- _Given material_:
+ + + +
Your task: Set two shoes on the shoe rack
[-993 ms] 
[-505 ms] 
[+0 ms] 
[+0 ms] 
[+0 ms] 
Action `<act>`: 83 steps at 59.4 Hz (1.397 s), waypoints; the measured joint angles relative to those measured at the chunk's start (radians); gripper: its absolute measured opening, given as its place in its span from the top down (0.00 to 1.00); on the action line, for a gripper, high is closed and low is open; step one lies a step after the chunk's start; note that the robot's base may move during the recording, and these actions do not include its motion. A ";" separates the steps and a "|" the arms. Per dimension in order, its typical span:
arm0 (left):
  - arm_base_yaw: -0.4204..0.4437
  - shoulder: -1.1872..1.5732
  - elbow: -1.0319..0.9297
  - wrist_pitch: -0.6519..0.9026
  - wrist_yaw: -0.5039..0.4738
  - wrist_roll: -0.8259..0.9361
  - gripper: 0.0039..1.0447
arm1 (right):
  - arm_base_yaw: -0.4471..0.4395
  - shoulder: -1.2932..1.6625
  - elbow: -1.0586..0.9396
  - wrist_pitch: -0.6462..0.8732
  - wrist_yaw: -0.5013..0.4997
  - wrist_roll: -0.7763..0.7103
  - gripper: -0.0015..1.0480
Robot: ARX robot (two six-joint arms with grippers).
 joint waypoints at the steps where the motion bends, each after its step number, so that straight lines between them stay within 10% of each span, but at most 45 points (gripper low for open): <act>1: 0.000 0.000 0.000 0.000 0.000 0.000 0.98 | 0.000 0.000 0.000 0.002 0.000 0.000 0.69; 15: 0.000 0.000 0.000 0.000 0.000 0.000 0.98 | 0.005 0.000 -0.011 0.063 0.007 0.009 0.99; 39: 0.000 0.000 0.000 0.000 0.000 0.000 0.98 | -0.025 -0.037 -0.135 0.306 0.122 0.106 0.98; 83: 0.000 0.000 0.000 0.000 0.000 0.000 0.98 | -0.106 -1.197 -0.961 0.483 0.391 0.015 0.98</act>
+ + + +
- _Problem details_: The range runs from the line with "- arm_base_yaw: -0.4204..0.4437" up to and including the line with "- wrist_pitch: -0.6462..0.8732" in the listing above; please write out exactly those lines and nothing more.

- _Result of this task_:
  - arm_base_yaw: -0.4204..0.4437
  - shoulder: -1.1872..1.5732
  - elbow: -1.0319..0.9297
  - wrist_pitch: -0.6519..0.9026
  - wrist_yaw: -0.5039..0.4738
  - wrist_roll: -0.8259..0.9361
  - gripper: 0.0039..1.0447
arm1 (right):
  - arm_base_yaw: -0.4471..0.4395
  - shoulder: -1.2932..1.6625
  - elbow: -1.0586..0.9396
  - wrist_pitch: -0.6462..0.8732

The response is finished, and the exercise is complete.